Task requirements =>
Reproduce the data exactly and drop any pictures it holds.

Available data =>
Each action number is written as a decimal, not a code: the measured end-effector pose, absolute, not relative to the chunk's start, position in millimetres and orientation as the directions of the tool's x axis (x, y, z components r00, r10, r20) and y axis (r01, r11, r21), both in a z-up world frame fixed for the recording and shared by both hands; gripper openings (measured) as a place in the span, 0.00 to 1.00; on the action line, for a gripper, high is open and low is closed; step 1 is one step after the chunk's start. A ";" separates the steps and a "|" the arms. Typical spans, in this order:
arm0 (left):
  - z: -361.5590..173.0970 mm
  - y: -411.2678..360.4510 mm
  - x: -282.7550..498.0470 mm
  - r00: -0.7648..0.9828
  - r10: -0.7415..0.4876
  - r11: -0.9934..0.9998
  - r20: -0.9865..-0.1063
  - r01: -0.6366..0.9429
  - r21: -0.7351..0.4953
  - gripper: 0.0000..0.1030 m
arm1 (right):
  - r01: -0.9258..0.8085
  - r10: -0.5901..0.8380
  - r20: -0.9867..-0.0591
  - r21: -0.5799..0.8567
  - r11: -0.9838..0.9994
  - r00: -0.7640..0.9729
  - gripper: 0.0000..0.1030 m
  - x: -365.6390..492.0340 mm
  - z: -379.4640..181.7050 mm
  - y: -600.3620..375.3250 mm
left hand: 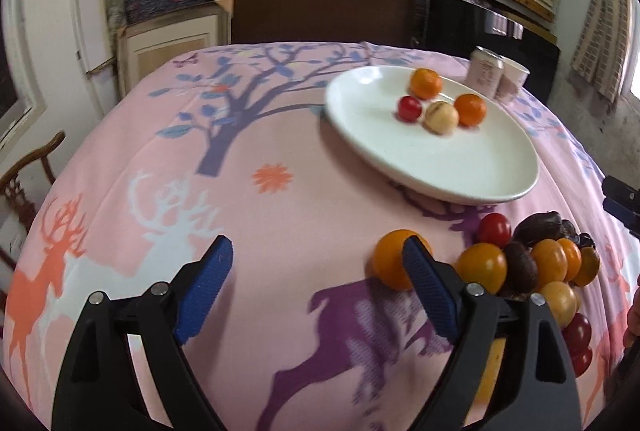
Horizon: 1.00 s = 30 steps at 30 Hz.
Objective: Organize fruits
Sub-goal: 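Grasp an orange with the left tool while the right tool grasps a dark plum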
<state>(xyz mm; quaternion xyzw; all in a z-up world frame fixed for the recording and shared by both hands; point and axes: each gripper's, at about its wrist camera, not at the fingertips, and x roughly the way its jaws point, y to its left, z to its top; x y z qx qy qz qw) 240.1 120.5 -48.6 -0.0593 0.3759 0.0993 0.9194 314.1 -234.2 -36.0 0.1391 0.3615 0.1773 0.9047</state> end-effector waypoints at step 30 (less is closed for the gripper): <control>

Answer to this problem =>
Each action number is written as a decimal, not a code: the measured end-effector pose, absolute, not relative to the chunk's start, position in millimetres and orientation as the directions of the tool's x axis (x, y, z components r00, r10, r20) and y axis (r01, r11, r21), both in a z-up world frame fixed for the recording and shared by both hands; gripper openings (measured) as a place in the span, 0.00 to 1.00; on the action line, for a gripper, high is open and low is closed; step 1 is one step after the chunk's start. A ";" separates the steps and a "|" the arms. Typical spans, in this order:
arm0 (left):
  - z: -361.5590..173.0970 mm
  - y: -411.2678..360.4510 mm
  - x: -282.7550..498.0470 mm
  - r00: -0.7648..0.9828
  - r10: -0.7415..0.4876
  - r11: -0.9934..0.9998
  - r20: -0.9865..-0.1063
  - r01: -0.6366..0.9429
  - r21: -0.7351..0.4953
  - gripper: 0.0000..0.1030 m
arm1 (right):
  - r01: -0.9258..0.8085
  - r10: -0.5901..0.8380
  - r20: -0.9867..-0.0591
  - r21: -0.5799..0.8567
  - r11: -0.9838..0.9994
  - r00: -0.7640..0.9729
  - gripper: 0.0000..0.1030 m
  - x: -365.6390..492.0340 mm
  - z: -379.4640..181.7050 mm
  - y: -600.3620..375.3250 mm
left hand: 
Horizon: 1.00 s = 30 steps at 30 Hz.
Objective: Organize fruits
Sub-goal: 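Grasp an orange with the left tool while the right tool grasps a dark plum
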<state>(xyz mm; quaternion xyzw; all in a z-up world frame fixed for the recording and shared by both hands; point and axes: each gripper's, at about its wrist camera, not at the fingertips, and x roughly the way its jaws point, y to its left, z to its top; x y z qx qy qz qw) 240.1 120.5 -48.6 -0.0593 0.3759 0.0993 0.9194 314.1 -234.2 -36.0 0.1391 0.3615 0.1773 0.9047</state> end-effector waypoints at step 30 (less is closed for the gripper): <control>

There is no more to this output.